Exercise prompt: Give exactly the lines from the one with "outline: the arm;" through the final line of the listing below, both included, leaving out any pictures.

Data below:
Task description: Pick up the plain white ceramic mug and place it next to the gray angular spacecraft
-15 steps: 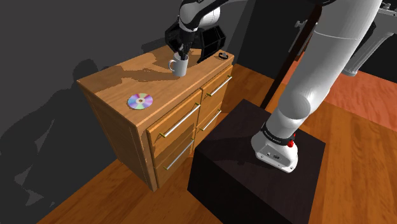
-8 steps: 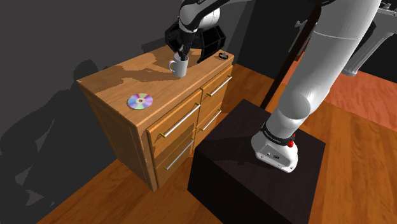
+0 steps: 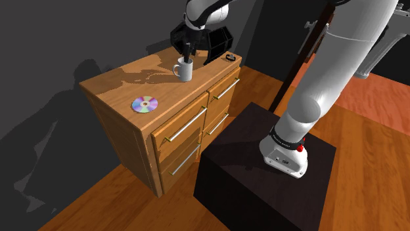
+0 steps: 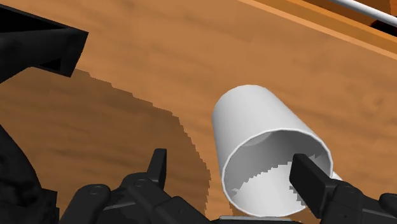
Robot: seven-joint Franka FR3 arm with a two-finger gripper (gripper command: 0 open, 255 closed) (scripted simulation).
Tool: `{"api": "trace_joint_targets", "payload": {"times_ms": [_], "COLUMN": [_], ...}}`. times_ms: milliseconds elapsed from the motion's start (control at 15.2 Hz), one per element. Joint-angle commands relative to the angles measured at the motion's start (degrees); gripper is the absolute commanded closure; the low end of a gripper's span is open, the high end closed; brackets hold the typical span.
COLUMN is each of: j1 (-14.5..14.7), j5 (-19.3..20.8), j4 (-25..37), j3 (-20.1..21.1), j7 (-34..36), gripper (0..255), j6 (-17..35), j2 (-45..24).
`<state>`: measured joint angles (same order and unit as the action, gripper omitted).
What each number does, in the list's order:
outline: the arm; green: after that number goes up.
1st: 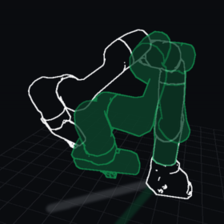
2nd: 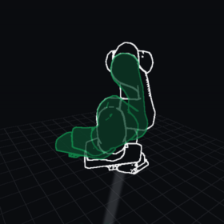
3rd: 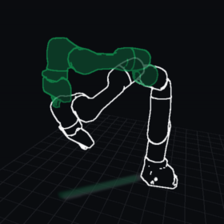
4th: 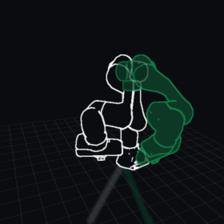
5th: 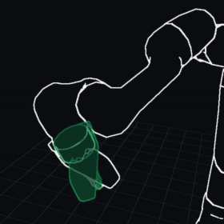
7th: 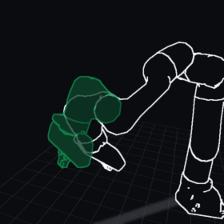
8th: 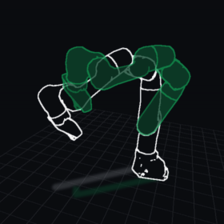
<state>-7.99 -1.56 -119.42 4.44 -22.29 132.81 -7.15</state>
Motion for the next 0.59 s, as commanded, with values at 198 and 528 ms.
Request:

Written response:
outline: the arm; green: after that number goes up.
1st: 
2nd: 
3rd: 
4th: 
5th: 
7th: 
8th: 
<state>-7.99 -1.56 -119.42 4.44 -22.29 132.81 -7.15</state>
Motion for the next 0.59 s, as commanded, with values at 198 and 528 ms.
Request:

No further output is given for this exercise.